Competitive ratio: The cost (the total path cost of the path that the agent actually travels) / the actual shortest path (the path cost of the path the agent would follow if it knew the search space in advance). The competitive ratio is expected to be as small as possible.
In some case the best achievable competitive ratio is infinite, e.g. some actions are irreversible and might reach a dead-end state. No algorithm can avoid dead ends in all state spaces.
Safely explorable: some goal state is reachable from every reachable state. E.g. state spaces with reversible actions such as mazes and 8-puzzles.
No bounded competitive ratio can be guaranteed even in safely explorable environments if there are paths of unbounded cost.
2. Online search agents
ONLINE-DFS-AGENT works only in state spaces where the actions are reversible.
RESULT: a table the agent stores its map, RESULT[s, a] records the state resulting from executing action a in state s.
Whenever an action from the current sate has not been explored, the agent tries that action.
When the agent has tried all the actions in a state, the agent in an online search backtracks physically (in a depth-first search, means going back to the state from which the agent most recently entered the current sate).
3. Online local search
Exploration problems arise when the agent has no idea about the satate and actions of its environment. For safely explorable environments, online search agents can build a map and find a goal if one exists. Updating heuristic estimates from experience provides an effective method to escape from local minima.
Random walk: Because online hill-climbing search cannot use restart(because the agent cannot transport itself to a new state), can use random walk instead. A random walk simply selects at random one of the available actions from the current state, preference can be given to actions that have not yet been tried.
Basic idea of online agent: Random walk will eventually find a goal or complete its exploration if the space is finite, but can be very slow. A more effective approach is to store a “current best estimate” H(s) of the cost to reach the goal from each state that has been visited. H(s) starts out being the heuristic estimate h(s) and is updated as the agent gains experience in the state space.
If the agent is stuck in a flat local minimum, the agent will follow what seems to be the best path to the goal given the current cost estimates for its neighbors.
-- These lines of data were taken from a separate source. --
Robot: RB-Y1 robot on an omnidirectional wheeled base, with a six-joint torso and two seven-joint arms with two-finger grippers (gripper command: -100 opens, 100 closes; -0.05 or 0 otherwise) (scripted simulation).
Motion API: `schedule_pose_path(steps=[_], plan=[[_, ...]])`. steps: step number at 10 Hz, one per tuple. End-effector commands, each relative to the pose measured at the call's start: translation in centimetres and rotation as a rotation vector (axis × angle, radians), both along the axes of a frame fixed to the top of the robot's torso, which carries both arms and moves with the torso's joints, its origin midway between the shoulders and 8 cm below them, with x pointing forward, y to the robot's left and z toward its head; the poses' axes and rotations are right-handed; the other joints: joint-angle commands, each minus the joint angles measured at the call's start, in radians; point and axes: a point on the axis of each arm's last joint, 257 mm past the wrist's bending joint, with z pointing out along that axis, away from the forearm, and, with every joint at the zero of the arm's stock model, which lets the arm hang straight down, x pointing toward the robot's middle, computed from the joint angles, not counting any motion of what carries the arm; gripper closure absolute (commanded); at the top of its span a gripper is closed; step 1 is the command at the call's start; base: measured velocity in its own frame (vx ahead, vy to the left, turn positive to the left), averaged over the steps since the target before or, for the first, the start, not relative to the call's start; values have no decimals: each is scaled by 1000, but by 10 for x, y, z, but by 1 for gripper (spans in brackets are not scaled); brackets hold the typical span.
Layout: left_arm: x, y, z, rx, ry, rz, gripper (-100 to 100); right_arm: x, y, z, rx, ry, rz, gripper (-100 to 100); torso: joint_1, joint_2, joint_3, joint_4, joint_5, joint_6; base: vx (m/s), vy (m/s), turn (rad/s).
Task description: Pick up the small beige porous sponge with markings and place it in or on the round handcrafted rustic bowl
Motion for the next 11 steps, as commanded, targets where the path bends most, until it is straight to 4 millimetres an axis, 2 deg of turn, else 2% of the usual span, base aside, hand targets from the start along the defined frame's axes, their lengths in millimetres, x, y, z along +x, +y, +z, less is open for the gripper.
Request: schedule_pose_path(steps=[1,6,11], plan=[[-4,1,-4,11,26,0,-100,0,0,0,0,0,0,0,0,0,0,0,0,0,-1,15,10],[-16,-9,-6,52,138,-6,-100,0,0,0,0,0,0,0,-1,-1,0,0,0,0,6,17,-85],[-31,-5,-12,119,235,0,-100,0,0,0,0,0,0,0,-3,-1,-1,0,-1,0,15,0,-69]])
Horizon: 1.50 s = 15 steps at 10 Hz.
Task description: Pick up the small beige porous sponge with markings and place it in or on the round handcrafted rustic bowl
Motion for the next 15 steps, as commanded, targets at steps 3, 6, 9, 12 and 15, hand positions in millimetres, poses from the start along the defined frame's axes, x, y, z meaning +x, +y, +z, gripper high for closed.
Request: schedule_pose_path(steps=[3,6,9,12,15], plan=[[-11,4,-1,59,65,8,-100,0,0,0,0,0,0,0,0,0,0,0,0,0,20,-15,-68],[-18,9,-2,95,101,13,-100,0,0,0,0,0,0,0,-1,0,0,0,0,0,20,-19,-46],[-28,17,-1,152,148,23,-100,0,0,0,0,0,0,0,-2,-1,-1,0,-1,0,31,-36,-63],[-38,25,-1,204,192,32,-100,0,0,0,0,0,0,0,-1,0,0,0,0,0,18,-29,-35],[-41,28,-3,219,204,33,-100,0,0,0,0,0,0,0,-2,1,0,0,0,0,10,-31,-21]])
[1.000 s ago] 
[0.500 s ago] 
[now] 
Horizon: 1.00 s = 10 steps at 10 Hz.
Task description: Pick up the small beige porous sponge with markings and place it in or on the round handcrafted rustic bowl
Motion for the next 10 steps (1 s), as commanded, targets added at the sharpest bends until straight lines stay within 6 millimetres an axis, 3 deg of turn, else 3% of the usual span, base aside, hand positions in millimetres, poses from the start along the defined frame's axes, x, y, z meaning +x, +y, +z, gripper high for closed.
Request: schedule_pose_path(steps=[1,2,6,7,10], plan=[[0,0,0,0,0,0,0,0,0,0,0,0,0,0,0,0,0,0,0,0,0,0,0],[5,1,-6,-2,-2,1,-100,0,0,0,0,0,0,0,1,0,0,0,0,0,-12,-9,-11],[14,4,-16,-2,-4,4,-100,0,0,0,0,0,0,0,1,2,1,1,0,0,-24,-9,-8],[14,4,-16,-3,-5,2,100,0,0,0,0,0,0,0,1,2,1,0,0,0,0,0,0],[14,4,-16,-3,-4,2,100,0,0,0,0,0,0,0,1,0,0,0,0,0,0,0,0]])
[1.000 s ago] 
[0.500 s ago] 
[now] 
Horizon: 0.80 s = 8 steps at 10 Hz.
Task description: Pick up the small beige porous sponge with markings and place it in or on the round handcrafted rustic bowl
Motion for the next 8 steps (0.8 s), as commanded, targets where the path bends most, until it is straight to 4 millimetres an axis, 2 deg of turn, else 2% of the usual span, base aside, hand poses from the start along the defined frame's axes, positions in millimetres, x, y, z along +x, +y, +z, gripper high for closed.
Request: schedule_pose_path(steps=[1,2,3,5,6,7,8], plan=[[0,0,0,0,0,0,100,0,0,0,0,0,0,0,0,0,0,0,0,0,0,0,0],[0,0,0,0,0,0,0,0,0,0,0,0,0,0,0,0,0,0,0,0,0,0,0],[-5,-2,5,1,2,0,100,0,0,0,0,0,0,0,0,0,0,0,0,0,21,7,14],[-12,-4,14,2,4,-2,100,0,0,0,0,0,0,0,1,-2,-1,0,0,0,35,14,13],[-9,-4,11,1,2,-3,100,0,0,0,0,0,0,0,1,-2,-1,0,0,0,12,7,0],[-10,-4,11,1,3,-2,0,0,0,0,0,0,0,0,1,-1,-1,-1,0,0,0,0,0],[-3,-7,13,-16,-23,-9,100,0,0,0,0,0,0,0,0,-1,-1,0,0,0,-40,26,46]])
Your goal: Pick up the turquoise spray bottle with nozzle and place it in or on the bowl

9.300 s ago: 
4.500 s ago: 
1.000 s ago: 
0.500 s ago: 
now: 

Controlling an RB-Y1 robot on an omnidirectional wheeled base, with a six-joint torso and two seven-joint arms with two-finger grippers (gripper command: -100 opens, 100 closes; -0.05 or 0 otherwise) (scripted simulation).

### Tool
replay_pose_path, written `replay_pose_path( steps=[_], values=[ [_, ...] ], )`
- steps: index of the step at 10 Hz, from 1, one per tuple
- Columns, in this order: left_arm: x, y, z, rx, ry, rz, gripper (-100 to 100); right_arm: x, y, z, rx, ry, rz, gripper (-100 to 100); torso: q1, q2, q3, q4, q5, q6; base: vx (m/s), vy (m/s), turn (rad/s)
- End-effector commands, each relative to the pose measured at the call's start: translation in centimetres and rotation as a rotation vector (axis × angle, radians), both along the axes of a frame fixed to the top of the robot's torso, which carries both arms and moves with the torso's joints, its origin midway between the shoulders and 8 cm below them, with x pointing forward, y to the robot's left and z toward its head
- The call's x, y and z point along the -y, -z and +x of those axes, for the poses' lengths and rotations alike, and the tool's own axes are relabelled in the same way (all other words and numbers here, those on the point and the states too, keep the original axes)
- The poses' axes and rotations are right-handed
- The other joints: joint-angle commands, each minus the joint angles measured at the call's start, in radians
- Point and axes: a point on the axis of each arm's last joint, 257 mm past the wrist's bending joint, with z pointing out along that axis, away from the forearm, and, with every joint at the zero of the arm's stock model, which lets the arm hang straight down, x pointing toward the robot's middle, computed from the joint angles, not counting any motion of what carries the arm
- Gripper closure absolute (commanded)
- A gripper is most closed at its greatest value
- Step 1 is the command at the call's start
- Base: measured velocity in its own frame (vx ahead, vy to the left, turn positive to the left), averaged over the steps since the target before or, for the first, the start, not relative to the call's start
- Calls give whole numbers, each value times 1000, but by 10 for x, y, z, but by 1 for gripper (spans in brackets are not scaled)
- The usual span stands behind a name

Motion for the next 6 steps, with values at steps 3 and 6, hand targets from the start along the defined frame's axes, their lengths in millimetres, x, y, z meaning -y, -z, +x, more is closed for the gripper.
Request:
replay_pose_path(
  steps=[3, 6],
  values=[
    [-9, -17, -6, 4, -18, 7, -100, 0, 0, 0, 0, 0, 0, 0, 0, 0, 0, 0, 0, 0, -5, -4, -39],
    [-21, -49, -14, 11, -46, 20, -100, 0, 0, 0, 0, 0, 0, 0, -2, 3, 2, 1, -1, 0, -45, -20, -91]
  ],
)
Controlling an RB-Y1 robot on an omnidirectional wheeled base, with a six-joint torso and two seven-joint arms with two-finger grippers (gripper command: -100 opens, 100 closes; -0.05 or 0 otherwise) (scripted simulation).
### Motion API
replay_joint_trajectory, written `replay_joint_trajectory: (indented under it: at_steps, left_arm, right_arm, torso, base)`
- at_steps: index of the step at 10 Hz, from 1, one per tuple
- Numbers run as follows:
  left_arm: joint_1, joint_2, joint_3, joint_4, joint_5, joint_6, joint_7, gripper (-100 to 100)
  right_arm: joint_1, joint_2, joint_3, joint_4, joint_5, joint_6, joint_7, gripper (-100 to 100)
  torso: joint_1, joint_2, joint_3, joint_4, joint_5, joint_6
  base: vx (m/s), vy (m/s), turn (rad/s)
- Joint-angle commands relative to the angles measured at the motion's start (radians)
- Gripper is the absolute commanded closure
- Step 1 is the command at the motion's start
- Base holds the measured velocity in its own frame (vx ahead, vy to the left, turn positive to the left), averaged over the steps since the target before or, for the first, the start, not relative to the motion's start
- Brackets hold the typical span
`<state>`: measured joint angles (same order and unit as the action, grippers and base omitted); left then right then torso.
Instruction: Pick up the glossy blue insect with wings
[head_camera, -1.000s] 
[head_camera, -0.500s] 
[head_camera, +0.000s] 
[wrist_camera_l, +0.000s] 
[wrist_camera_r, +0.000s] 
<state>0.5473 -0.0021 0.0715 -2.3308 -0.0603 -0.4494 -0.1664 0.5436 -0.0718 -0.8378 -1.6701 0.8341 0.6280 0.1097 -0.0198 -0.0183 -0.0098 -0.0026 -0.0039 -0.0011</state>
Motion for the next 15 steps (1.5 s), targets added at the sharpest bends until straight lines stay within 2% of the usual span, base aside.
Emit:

The estimate cost to reach the goal through a neighbor s’ is the cost to get to s’ plus the estimated cost to get to a goal from there, that is, c(s, a, s') + H(s').
LRTA*: learning real-time A*. It builds a map of the environment in the result table, update the cost estimate for the state it has just left and then chooses the “apparently best” move according to its current cost estimates.
Actions that have not yet been tried in a state s are always assumed to lead immediately to the goal with the least possible cost (a.k.a.h(s)), this optimism under uncertainty encourages the agent to explore new, possible promising paths.